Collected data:
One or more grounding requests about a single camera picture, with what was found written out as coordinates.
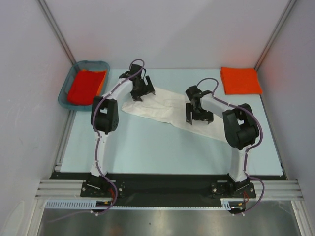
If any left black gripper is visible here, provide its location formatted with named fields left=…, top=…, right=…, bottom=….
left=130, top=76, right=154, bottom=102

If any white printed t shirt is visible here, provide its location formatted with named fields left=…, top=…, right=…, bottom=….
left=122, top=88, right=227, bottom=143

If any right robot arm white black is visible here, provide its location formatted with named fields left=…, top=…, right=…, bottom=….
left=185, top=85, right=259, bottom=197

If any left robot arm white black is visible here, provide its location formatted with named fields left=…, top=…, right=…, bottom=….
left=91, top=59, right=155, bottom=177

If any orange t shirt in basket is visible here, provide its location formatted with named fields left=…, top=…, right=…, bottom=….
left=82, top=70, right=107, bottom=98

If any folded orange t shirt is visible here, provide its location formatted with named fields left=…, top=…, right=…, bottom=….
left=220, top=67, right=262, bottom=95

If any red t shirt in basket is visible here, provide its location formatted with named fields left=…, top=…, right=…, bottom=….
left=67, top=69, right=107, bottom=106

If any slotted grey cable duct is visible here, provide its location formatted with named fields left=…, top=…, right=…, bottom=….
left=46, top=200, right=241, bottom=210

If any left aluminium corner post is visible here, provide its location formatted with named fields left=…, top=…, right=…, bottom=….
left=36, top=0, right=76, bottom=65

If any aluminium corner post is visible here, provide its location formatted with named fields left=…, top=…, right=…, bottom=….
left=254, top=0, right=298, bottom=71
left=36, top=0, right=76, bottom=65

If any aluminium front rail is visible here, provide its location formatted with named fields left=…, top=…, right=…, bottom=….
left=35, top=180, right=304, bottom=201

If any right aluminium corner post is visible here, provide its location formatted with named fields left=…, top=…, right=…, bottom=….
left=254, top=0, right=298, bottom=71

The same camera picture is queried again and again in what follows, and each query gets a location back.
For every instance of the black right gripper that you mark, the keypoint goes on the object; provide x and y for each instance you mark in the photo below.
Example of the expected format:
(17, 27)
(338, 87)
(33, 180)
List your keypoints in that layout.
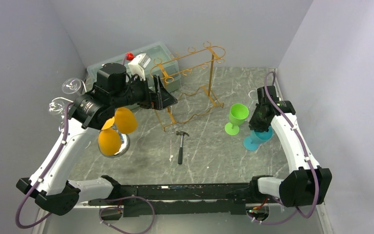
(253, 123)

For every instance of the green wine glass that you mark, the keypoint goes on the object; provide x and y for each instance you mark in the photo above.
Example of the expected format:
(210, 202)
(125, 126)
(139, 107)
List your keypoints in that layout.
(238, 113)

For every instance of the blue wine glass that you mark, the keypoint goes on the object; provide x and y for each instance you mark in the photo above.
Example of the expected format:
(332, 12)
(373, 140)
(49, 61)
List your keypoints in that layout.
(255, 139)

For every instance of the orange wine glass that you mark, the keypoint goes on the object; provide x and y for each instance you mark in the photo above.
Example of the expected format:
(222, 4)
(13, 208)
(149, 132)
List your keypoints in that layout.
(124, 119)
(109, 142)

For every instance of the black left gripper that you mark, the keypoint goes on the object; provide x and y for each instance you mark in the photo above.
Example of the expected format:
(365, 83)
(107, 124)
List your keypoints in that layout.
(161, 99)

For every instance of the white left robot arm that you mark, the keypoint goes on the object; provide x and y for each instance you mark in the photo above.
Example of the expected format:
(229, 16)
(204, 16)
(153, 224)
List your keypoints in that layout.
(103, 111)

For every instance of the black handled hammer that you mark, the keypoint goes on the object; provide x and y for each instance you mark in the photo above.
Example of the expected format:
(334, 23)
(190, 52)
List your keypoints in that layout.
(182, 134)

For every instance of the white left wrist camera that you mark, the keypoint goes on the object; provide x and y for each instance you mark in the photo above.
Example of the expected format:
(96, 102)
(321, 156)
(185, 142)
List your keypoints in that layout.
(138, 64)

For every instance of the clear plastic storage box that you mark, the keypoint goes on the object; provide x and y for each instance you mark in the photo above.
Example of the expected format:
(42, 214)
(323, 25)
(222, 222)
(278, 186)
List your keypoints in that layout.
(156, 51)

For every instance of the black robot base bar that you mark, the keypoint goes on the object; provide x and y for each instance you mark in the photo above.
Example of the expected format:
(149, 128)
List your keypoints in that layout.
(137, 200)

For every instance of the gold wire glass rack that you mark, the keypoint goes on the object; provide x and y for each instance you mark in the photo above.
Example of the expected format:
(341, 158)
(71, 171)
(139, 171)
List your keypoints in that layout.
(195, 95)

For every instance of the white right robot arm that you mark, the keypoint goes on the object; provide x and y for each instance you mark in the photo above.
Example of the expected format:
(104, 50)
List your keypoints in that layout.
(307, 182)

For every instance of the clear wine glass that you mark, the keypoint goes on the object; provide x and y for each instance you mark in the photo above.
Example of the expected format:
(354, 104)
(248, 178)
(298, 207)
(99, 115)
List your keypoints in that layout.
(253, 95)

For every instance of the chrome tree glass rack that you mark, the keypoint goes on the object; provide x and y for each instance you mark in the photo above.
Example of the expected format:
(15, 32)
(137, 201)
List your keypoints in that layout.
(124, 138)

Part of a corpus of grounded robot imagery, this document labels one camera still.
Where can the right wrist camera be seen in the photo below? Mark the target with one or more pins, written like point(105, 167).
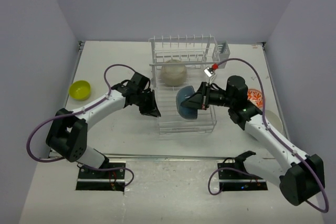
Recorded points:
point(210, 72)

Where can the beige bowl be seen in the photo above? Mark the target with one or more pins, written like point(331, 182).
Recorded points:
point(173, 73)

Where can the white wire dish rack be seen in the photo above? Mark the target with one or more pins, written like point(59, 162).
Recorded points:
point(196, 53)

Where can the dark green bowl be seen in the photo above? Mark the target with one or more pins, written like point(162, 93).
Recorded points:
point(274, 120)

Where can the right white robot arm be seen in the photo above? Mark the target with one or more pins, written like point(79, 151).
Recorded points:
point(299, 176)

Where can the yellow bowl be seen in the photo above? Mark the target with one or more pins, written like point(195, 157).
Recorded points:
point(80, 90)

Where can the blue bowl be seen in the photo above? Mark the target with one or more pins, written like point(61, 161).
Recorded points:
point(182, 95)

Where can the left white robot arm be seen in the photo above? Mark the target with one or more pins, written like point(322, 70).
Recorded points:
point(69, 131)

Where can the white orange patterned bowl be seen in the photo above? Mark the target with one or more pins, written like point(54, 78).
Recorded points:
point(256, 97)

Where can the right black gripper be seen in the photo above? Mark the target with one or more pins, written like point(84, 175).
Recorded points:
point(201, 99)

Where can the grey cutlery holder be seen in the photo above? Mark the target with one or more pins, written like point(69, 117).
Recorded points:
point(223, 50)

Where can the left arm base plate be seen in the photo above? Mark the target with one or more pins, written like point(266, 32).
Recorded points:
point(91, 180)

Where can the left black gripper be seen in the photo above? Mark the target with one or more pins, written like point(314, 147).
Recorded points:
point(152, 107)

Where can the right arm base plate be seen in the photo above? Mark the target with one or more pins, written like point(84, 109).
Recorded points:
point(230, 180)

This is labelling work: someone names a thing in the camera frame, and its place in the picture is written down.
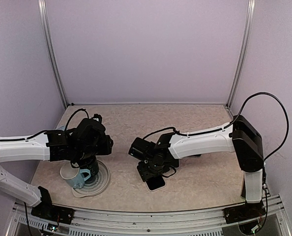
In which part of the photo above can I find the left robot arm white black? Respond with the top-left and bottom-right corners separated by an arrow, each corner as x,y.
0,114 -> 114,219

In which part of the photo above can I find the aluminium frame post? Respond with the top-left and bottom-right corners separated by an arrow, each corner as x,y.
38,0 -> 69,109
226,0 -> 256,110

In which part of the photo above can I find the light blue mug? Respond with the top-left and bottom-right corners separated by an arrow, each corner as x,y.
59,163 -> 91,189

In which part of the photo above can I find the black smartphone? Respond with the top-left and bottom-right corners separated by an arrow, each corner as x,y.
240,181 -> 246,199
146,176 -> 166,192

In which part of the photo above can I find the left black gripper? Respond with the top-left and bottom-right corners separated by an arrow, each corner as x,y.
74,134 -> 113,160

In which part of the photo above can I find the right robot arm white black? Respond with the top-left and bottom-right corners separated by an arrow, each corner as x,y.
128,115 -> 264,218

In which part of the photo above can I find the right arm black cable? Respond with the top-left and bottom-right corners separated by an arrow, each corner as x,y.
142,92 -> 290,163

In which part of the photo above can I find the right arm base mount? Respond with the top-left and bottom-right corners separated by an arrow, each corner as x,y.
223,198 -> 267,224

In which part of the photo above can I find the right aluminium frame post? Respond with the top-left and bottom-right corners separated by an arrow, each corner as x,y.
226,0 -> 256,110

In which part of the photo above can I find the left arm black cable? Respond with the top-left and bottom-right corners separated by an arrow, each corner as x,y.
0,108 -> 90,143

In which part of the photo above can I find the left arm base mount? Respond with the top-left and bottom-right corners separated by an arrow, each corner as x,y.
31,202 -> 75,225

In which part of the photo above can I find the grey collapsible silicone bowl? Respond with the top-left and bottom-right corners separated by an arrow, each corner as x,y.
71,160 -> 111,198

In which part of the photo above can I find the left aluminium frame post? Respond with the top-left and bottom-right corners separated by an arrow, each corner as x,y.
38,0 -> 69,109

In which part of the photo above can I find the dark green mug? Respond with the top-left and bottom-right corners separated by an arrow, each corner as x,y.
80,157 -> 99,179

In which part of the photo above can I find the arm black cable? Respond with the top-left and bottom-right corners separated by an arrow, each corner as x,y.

Activity: Within the records above, count the lines that hold the word "plate" and give only that number.

Exercise result: 2